AWS is the leader in the cloud computing world, and many companies now run parts of their services on AWS. The question we’ll try to answer in this article is: how well suited is AWS’ ec2 for high throughput network functions.

I’ve decided to experiment with adding a short demo video to this blog. Below you will find a quick demo and summary of this article. Since these videos are new and a bit of an experiment, let me know if you like it.

100G networking

It’s already been two years since AWS announced the C5n instances, featuring 100 Gbps networking. I’m not aware of any other cloud provider offering 100G instances, so this is pretty unique. Ever since this was released I wondered exactly what, if any, the constraints were. Can I send/receive 100g line rate (144Mpps)? So, before we dig into the details, let’s just check if we can really get to 100Gbs.

this is fun :) 97Gbs pic.twitter.com/6VdkR2Rlr4
— Andree Toonk, Adelante! (@atoonk) May 28, 2020

100gbs testing.. We’re gonna need a bigger boat..

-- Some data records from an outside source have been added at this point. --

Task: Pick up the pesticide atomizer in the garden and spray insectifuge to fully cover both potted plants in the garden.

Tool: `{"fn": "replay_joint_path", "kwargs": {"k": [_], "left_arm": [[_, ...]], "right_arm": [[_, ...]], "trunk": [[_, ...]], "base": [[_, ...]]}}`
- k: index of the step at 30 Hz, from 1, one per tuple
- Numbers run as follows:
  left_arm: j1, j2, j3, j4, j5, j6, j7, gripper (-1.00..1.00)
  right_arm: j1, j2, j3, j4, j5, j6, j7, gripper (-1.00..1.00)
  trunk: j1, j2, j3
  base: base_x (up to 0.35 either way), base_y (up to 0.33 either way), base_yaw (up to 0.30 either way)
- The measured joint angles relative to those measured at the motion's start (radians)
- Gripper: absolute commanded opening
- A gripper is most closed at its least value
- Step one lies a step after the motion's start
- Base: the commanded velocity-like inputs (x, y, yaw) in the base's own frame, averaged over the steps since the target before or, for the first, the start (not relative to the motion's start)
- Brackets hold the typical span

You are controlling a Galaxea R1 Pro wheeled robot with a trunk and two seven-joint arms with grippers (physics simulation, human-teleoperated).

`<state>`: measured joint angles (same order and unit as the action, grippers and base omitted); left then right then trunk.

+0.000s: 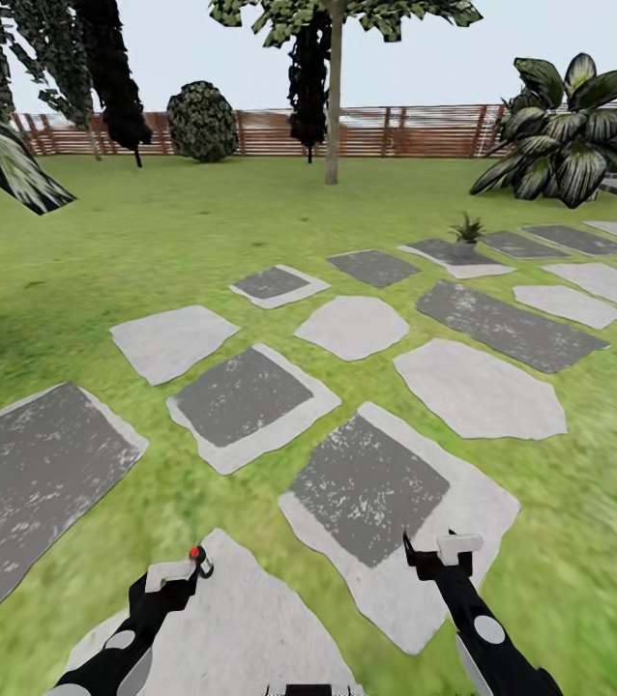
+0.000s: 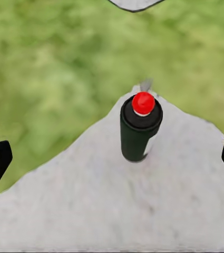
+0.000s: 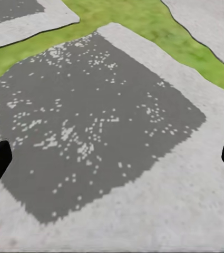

There you have it, I was able to get to 100Gbs between 2 instances! That’s exciting. But there are a few caveats. We’ll dig into all of them in this article, with the aim to understand exactly what’s possible, what the various limits are, and how to get to 100g.

Understand the limits

Network performance on Linux is typically a function of a few parameters. Most notably, the number of TX/RX queues available on the NIC (network card). The number of CPU cores, ideally at least equal to the number of queues. The pps (packets per second) limit per queue. And finally, in virtual environments like AWS and GCP, potential admin limits on the instance.

Doing networking in software means that processing a packet (or a batch of them) uses a number of CPU cycles. It’s typically not relevant how many bytes are in a packet. As a result, the best metric to look at is the: pps number (related to our cpu cycle budget). Unfortunately, the pps performance numbers for AWS aren’t published so, we’ll have to measure them in this blog. With that, we should have a much better understanding of the network possibilities on AWS, and hopefully, this saves someone else a lot of time (this took me several days of measuring) ;)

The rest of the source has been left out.